In the listing below, the line containing "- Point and" marks the end; copy exactly every line from the first through that one.

■ ■ ■ ■ ■ ■ ■

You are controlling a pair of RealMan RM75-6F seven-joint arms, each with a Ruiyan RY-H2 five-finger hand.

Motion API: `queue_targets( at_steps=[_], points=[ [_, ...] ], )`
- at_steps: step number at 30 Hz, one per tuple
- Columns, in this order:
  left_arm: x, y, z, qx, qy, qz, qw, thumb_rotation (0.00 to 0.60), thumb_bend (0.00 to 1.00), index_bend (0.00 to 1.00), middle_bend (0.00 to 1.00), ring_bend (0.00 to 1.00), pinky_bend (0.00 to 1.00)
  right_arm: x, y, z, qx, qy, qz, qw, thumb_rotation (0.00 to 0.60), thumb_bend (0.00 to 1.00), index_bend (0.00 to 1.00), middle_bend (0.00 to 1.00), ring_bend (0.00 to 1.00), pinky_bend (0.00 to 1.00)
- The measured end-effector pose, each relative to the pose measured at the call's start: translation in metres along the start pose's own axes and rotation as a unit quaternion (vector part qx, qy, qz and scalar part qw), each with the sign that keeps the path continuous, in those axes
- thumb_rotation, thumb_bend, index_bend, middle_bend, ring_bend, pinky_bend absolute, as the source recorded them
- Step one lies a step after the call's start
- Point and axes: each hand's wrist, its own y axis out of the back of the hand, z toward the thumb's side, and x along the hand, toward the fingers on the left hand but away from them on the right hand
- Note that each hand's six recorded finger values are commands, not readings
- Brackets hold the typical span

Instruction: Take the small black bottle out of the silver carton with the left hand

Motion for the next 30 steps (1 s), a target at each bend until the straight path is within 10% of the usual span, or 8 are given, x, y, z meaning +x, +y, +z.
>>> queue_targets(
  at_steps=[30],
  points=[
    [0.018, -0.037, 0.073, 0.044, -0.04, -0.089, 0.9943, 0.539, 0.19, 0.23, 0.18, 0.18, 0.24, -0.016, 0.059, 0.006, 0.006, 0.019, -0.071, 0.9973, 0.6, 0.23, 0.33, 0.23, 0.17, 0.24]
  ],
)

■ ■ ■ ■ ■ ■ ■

▶ REPLY TO THE TASK
You are controlling a pair of RealMan RM75-6F seven-joint arms, each with a Ruiyan RY-H2 five-finger hand.

Motion API: `queue_targets( at_steps=[_], points=[ [_, ...] ], )`
- at_steps: step number at 30 Hz, one per tuple
- Columns, in this order:
  left_arm: x, y, z, qx, qy, qz, qw, thumb_rotation (0.00 to 0.60), thumb_bend (0.00 to 1.00), index_bend (0.00 to 1.00), middle_bend (0.00 to 1.00), ring_bend (0.00 to 1.00), pinky_bend (0.00 to 1.00)
  right_arm: x, y, z, qx, qy, qz, qw, thumb_rotation (0.00 to 0.60), thumb_bend (0.00 to 1.00), index_bend (0.00 to 1.00), middle_bend (0.00 to 1.00), ring_bend (0.00 to 1.00), pinky_bend (0.00 to 1.00)
- The measured end-effector pose, each relative to the pose measured at the call's start: translation in metres along the start pose's own axes and rotation as a unit quaternion (vector part qx, qy, qz and scalar part qw), each with the sign that keeps the path continuous, in those axes
- thumb_rotation, thumb_bend, index_bend, middle_bend, ring_bend, pinky_bend absolute, as the source recorded them
- Step one lies a step after the call's start
- Point and axes: each hand's wrist, its own y axis out of the back of the hand, z toward the thumb's side, and x along the hand, toward the fingers on the left hand but away from them on the right hand

None of the exercise remains to be done.